In molti si fanno coraggio o lo fanno agli altri, affermando che quella scelta, di portare uno dei propri genitori malati in una Rsa, sia la cosa giusta. «L’ho lasciata che piangevo – ricorda Giorgia Boschetto (boschettogiorgia) –  e ogni volta che torno piango ancora. Ho pianto di rabbia, dispiacere, perché non capivo perché a lei. A volte penso che avrei potuto aspettare ancora un po’, poi però quando ripenso a tutto, ad ogni singolo step fatto, a lei che sorrideva a tutti in quei corridoi mi convinco che sia stata la cosa giusta. Sofferta, sempre e per sempre ma giusta».  

La “cosa giusta” non è mai giusta per tutti, ma dipende dalle persone. «Ogni nostra scelta, se fatta con il cuore, è quella giusta», dice Eleonora che, con la sua famiglia, ha ritenuto giusto tenere a casa la nonna malata.  «Mia nonna è andata via per sempre il 27 settembre 2021 dopo 12 anni di Alzheimer.

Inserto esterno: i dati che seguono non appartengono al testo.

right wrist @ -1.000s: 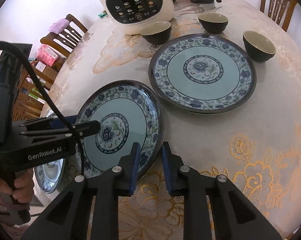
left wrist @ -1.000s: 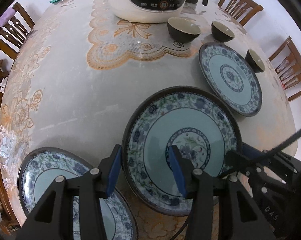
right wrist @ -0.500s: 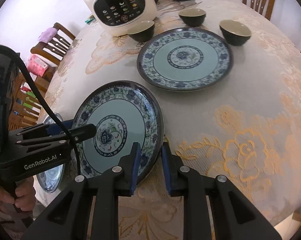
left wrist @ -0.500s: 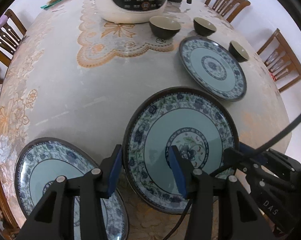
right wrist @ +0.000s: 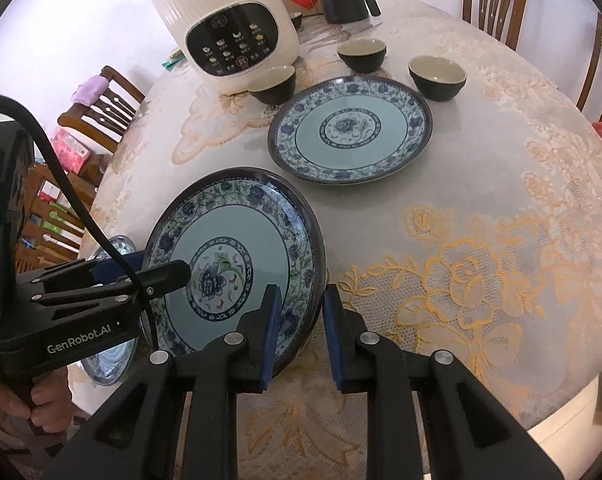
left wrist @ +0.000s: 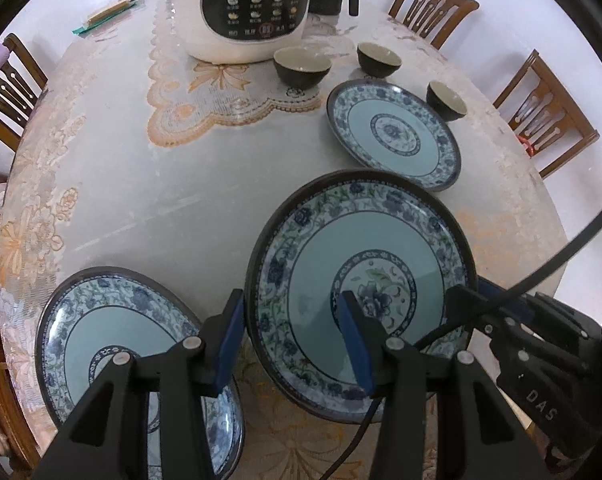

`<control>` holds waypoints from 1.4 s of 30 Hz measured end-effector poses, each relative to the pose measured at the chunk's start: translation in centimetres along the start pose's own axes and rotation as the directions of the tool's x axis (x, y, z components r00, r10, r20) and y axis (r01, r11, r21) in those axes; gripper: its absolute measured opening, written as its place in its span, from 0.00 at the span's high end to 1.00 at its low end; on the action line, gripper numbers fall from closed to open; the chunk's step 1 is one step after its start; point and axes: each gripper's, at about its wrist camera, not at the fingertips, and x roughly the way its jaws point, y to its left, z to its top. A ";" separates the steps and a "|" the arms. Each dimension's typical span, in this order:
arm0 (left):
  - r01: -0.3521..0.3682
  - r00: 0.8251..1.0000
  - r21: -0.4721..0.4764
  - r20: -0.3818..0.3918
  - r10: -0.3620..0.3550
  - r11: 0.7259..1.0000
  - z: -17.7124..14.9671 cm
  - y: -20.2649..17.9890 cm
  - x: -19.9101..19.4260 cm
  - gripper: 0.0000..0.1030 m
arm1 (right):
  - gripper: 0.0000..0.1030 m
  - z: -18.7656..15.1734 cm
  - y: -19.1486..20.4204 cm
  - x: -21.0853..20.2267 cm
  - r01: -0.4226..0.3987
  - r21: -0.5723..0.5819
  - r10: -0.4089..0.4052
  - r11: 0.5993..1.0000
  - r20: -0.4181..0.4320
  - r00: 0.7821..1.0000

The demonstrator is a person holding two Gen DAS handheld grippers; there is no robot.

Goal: Organize plates and bowls

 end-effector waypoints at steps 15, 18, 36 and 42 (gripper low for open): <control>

Noi abbiamo fatto una scelta diversa. Abbiamo deciso di tenerla a casa fino al suo ultimo respiro. I primi anni è stata dura, ma c’erano momenti di lucidità, gli ultimi quattro anni è stata allettata e non parlava più, ma il solo tenerle la mano ti dava quella forza per andare avanti. Anche la nostra è stata una scelta difficile, perché ci siamo sempre chieste se portarla in un istituto non sarebbe stato meglio per le terapie, ma io credo che ognuno di noi debba fare ciò che si sente».

FARE PACE

Spesso scegliere qualcosa implica rinunciare a tutto il resto che con quella scelta non è compatibile. Il dramma dell’Alzheimer e delle patologie degenerative è che richiedono un convergere di forze, risorse e dedizione assoluta verso la persona malata, che vive nel suo «nulla». Elena Giori (cipupi) racconta che ogni volta che va a trovare il suo papà che le manca «in ogni istante» gli chiede: «chi sono?».  E ogni volta, scrive, «non so dove trovi in quel nulla il mio nome».

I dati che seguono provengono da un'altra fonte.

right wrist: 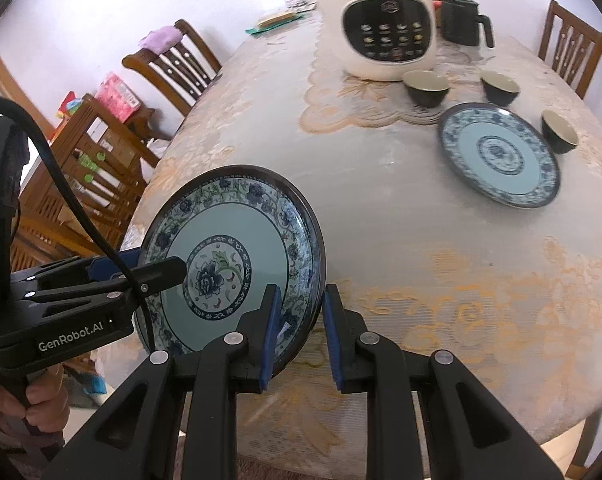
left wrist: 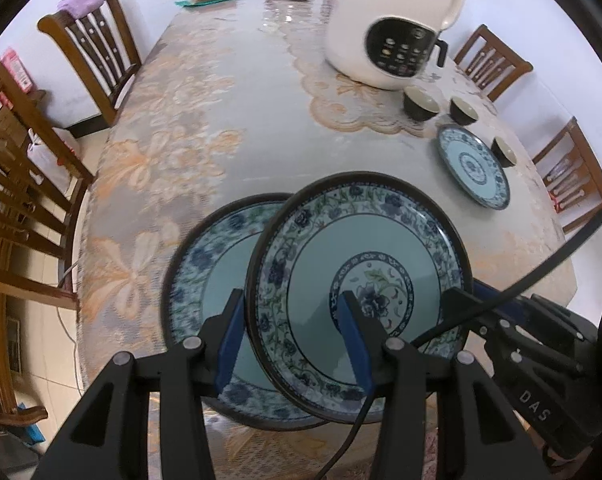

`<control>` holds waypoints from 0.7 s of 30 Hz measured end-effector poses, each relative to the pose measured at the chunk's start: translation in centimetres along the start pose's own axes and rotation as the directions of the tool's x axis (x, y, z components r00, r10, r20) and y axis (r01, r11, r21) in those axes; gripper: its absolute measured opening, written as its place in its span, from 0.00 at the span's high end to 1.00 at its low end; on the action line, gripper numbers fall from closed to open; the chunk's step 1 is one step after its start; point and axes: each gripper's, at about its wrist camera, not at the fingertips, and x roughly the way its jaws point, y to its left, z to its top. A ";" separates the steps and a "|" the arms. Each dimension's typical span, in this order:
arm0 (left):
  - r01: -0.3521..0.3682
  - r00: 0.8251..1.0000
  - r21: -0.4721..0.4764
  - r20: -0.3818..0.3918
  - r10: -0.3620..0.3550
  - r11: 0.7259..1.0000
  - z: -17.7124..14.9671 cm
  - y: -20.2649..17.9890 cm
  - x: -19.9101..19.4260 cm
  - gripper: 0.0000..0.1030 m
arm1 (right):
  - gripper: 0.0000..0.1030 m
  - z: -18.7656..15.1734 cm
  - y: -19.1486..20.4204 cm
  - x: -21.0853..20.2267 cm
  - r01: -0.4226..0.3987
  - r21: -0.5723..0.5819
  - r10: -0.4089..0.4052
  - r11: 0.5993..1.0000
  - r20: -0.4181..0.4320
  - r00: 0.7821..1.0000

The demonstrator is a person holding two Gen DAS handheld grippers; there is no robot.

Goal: Organize plates and bowls

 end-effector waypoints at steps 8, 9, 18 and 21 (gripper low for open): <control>-0.016 1.000 -0.031 -0.012 0.016 0.999 -0.5 2.2 0.3 0.53 | 0.77 -0.1 1.6 2.0 -0.028 -0.014 0.027 1.000 -0.054 0.998; -0.021 1.000 -0.031 -0.014 0.020 0.999 -0.6 2.4 0.4 0.53 | 0.77 0.0 1.8 2.1 -0.027 -0.016 0.026 1.000 -0.059 0.998; -0.023 0.999 -0.049 -0.049 0.021 0.999 -1.1 4.1 1.9 0.53 | 0.77 -0.2 3.0 3.9 -0.027 -0.028 0.024 0.999 -0.104 0.994; -0.012 0.998 -0.058 -0.066 0.008 0.998 -1.2 4.5 2.4 0.53 | 0.77 -0.1 3.1 4.1 -0.024 -0.029 0.021 0.999 -0.107 0.994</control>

Qualcuno ha fatto pace con la sua scelta, come Chiara (chiaraby) che quando ha dovuto portare sua mamma in una Rsa racconta di aver pianto e di essere stata malissimo al timore che anche sua mamma stesse vivendo lo stesso dolore che provava lei. Ma oggi, dice, «sono contenta, mia mamma non guarirà mai, non migliorerà mai ed è ad uno stadio avanzato, ma quando la vedo adesso, vedo una persona serena, sorridente, curata e ben seguita. Puoi fare di tutto (noi facevamo puzzle, libri di matematica, colorare, migliori medici, centri diurni, educatori) ma poi l’Alzheimer arriva a volte ad un livello per il quale non solo non è possibile tenere una persona a casa anche se accudita, ma per il quale può essere peggiorativo, piuttosto che una Rsa». Chiara racconta che le persone badanti in grado di gestire un malato di Alzheimer sono pochissime, perché «non si tratta solo di mettere lì una persona che controlli, che faccia da mangiare, compagnia», ma servono stimoli diversi, e «non si tratta solo di “dimenticarsi cose e persone”, esistono allucinazioni, momenti di rabbia e forza inspiegabili, non volersi lavare, vestire, alzare». A volte «provano a mangiare cose non commestibili», e in generale «diventano irriconoscibili», trasformandosi. «Molti pensano che si è egoisti a metterli in un centro che possa curarli e farli stare bene, io oggi credo che si è egoisti a non farlo».